Six hospital associations, which include the Louisiana Hospital Association, Federation of American Hospitals, and American Hospital Association, weighed in and urged the FTC to abandon its opposition to LCMC Health’s partnership with Tulane University.

“This is extraordinary. Never before has the Commission attempted to enforce HSR against a state-controlled merger or acquisition. Nor has any court ever held that Hart-Scott-Rodino Act applies to such transactions. This action disregards Supreme Court precedent holding that “state action or official action directed by a state” is exempt from the federal antitrust laws,” the hospital associations said in a letter to FTC chairperson Lina Kahn.

Louisiana Attorney General Jeff Landry also supports the purchase deal.
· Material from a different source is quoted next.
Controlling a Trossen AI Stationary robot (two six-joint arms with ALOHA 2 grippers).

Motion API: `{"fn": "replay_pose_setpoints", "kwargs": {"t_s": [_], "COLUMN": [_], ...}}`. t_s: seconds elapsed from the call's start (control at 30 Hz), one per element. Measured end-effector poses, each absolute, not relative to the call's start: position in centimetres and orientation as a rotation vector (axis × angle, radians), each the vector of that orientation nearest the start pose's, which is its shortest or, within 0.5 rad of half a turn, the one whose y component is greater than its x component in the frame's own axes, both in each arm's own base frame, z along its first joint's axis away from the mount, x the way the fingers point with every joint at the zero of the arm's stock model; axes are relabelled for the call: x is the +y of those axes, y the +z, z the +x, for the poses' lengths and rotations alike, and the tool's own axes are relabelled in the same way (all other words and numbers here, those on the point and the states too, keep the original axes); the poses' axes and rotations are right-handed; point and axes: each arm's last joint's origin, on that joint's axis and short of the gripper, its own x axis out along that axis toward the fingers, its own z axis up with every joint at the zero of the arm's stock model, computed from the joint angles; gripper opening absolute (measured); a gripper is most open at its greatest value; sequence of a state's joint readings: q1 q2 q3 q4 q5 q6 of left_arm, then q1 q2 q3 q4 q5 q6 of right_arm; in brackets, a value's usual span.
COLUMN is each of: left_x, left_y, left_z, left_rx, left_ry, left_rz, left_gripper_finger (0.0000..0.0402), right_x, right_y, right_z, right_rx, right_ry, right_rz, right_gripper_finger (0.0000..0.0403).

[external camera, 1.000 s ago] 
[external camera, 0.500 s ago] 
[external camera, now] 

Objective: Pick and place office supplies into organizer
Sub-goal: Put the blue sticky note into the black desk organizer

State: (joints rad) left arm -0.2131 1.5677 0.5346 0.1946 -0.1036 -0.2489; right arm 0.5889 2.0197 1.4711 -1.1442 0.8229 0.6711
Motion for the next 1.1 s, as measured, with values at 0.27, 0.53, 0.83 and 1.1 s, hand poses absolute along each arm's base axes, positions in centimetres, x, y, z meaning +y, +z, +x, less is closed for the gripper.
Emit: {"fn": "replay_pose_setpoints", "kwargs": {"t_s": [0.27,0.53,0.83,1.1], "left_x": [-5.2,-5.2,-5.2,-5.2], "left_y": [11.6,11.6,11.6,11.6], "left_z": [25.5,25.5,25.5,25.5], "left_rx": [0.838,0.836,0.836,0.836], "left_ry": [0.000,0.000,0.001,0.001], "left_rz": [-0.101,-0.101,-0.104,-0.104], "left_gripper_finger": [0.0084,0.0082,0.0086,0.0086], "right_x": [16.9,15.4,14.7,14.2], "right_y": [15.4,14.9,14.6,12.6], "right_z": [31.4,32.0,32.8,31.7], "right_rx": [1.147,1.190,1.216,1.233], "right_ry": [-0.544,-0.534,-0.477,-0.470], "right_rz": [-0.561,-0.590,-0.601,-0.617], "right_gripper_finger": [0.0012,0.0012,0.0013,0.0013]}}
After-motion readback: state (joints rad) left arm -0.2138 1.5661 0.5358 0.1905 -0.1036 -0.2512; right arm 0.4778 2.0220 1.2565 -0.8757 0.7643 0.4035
He filed court documents saying that federal approval of the deal is not necessary because Louisiana law gives state leaders the authority to review and approve hospital consolidations.

If the deal were allowed to go through, the Tulane-LCMC purchase would have transferred ownership of Tulane University Medical Center downtown, Tulane Lakeside Hospital in Metairie, and Lakeview Regional Medical Center in Covington to LCMC.

It would also relocate the majority of Tulane's medical residents and patients to East Jefferson General Hospital in Metairie.

As part of the acquisition, the majority of the services at Tulane's downtown hospital will move to East Jefferson General Hospital and University Medical Center.

The deal also would see LCMC invest $220 million in East Jefferson, Tulane Lakeside hospitals, and Lakeview Regional.

Tulane would also commit $600 million to repurpose Tulane's downtown medical center, which includes Charity Hospital, into a new nursing program facility, and dormitories for Tulane's medical students.